Much of the Google suit is based on similar claims contained in the Meta suit, which alleges the “willful infringement” of millions of works used for training Meta’s large language model. Turow is also a named plaintiff in that suit (as well as in a 2023 Authors Guild class action lawsuit against Open AI).

And, as noted, the newly filed publisher suit against Google also comes after publishers in January filed a motion to intervene in a separate copyright infringement lawsuit filed against Google by a group of authors. That case, In Re Google Generative AI Copyright Litigation, was first filed in 2023 and is currently before Judge Eumi K. Lee in the Northern District of California. But despite holding a hearing nearly five months ago on class certification, Lee has yet to rule on the publishers’ motion to intervene in the that case.
In a release, AAP reps said the decision to file its own suit against Google “aims to preserve the right to pursue all the claims that publishers and their authors have against Google, including important ones that fall outside the putative class in that case,” adding that the action “underscores that authors and publishers are united in the goal of protecting their valuable intellectual property rights.”
Meanwhile, in a separate July 10 filing, the publishers officially withdrew their bid to join the California suit. “Cengage and Hachette have thus determined that they must take action to protect claims that appear to be outside the scope of the putative class in this action,” the filing explains. “The independent assertion of those claims makes intervention unnecessary here. Cengage and Hachette respectfully ask, therefore, that the Court deem the Motion to Intervene withdrawn.”
The publishers’ complaint adds to the long list of actions now filed over AI in the U.S. Courts, which reportedly sits at 128, according to blogger Edward Lee’s running count at ChatGPT Is Eating the World.
The suit also comes as a federal judge could rule any day now on final approval for the $1.5 billion settlement in Bartz v. Anthropic, which had its final fairness hearing on May 14.

Thus far, copyright lawsuits over AI development have delivered mixed results.

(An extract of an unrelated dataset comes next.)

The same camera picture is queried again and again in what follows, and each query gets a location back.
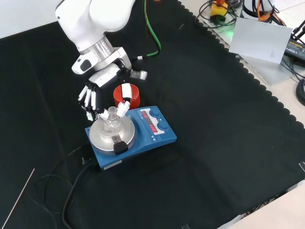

In the Anthropic case, for example, judge William Alsup in June 2025 found that Anthropic’s digitization and use of legally acquired copyrighted books to train its Claude AI system was fair use. But the judge also found that the company’s decision to keep millions of unauthorized downloads from pirate sites for a permanent research library was not—a finding that ultimately led to the massive settlement that now awaits final approval.
Also in June 2025, in Kadrey v. Meta, a lawsuit also brought by authors, judge Vincent Chhabria similarly found that AI training on copyrighted works was fair use. Chhabria, however, chided the plaintiffs’ lawyers for their presentation of the case and suggested that there was likely an issue with “market dilution”—that is, the possibility that AI-generated works could disrupt the marketplace for works created by human authors—claims the publisher suits now feature prominently.